> [THE PROBLEM]: Each line in the records below, from the one that contains "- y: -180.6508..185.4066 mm" to the one that contains "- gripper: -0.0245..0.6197", should be reproduced exactly, the first and last included.

> [DATA EXTRACT]:
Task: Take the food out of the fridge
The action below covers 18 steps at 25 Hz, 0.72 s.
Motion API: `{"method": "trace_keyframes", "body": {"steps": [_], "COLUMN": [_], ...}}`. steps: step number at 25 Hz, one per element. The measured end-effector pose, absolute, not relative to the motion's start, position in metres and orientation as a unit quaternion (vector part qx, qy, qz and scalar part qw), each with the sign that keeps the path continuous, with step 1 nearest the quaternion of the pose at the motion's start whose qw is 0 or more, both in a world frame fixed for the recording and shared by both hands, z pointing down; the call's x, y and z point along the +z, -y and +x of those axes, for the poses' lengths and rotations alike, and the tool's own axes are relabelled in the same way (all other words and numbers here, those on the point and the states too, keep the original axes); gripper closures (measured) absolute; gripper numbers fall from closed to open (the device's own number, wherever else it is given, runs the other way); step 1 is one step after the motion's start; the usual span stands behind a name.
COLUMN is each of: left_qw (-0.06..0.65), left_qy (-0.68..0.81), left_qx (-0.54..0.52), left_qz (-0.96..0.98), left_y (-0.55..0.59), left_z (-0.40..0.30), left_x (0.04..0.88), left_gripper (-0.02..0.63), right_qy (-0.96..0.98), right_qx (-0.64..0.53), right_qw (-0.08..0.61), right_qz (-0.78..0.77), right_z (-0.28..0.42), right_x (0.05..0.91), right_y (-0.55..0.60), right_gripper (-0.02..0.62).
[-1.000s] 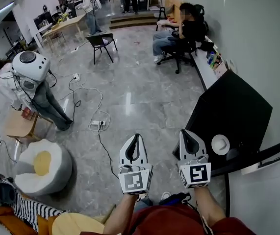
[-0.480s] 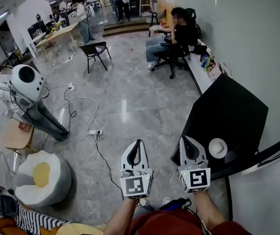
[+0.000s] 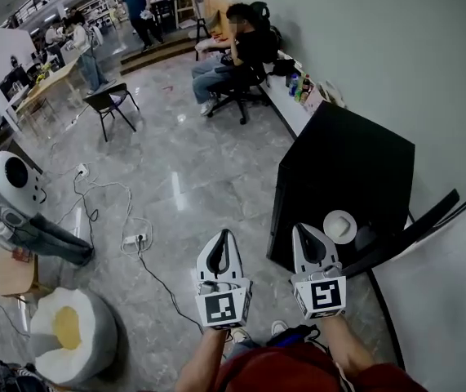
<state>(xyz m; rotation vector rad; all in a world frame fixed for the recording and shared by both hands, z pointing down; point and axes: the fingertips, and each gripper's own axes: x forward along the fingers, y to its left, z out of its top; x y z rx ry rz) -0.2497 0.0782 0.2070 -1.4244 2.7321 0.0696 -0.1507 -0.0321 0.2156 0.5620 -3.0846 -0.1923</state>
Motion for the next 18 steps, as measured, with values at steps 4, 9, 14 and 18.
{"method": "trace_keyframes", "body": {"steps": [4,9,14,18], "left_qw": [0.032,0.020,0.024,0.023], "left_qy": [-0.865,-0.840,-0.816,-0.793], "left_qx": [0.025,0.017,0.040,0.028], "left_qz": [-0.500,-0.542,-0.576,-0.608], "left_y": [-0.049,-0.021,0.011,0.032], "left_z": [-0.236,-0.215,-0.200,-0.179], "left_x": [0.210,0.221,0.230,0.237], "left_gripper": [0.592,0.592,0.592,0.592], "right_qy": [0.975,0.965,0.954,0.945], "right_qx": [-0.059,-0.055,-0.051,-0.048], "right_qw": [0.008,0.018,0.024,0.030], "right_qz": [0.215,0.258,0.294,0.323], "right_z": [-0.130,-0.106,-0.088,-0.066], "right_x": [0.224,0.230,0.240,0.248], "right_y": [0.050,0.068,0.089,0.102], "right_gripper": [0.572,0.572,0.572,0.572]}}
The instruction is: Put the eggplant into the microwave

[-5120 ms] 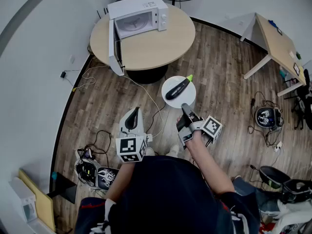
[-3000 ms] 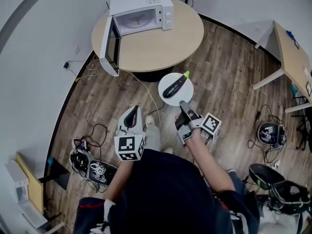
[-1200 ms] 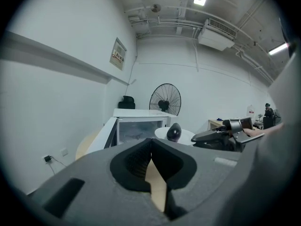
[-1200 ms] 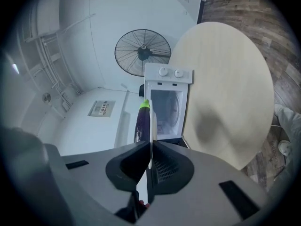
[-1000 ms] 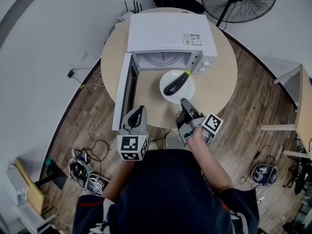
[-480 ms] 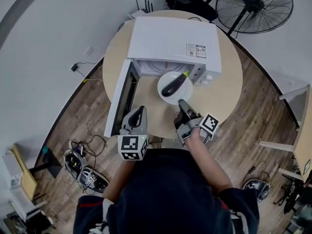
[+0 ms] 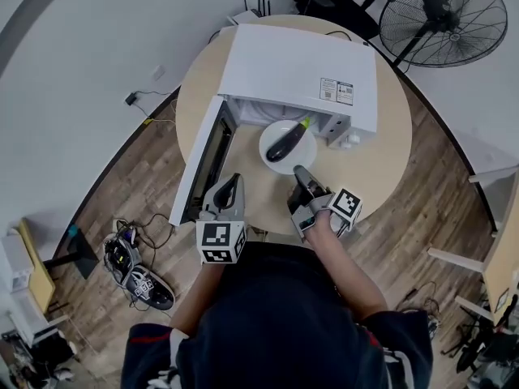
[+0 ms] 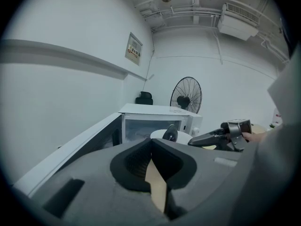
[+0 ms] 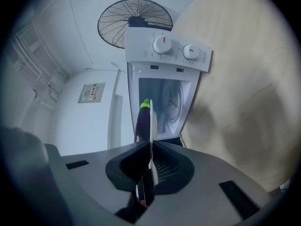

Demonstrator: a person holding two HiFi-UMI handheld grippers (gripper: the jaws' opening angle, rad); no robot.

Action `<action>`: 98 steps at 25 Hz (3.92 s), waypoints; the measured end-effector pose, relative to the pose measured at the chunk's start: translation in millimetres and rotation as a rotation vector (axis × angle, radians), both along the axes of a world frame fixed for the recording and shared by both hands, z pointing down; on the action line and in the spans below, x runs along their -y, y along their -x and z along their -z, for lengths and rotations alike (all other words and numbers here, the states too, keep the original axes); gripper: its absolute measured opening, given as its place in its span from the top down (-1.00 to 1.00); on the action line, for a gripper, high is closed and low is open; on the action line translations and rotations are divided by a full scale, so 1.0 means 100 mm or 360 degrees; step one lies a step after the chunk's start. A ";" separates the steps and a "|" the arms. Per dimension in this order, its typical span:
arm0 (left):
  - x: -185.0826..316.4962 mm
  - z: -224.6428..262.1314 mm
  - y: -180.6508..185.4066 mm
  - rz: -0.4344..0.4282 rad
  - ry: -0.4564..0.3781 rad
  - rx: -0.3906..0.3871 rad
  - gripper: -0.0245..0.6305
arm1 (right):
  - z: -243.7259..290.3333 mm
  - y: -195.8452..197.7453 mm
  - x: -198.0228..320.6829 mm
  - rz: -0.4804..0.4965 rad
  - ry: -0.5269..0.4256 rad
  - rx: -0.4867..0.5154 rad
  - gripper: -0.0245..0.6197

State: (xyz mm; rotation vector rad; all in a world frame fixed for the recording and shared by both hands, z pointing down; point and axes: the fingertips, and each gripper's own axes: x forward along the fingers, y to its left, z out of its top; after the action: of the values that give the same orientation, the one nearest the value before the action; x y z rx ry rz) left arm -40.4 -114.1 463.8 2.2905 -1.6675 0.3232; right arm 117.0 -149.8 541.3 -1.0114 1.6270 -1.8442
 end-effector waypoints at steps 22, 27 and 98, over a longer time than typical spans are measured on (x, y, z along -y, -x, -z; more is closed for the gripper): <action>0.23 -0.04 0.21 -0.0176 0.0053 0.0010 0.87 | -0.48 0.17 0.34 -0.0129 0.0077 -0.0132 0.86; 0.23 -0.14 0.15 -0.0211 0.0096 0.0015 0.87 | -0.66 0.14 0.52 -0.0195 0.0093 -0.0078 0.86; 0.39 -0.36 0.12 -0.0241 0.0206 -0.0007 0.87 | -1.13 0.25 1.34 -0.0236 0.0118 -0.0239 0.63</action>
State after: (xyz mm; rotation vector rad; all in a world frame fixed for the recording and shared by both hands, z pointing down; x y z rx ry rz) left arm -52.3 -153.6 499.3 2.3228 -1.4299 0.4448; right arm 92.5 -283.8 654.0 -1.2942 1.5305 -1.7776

> [OUTPUT OF THE TASK]:
  - y: -180.6508..185.4066 mm
  - rz: -0.4344..0.4282 rad
  - ry: -0.4564..0.3781 rad
  - rx: -0.3906..0.3871 rad
  - gripper: -0.0245..0.6305
arm1 (right):
  - z: -243.7259..290.3333 mm
  - y: -195.8452..197.7453 mm
  - x: -198.0228..320.6829 mm
  - rz: -0.4804..0.4965 rad
  - ry: -0.5269..0.4256 rad
  - rx: -0.4867..0.5154 rad
  - gripper: -0.0245..0.6197

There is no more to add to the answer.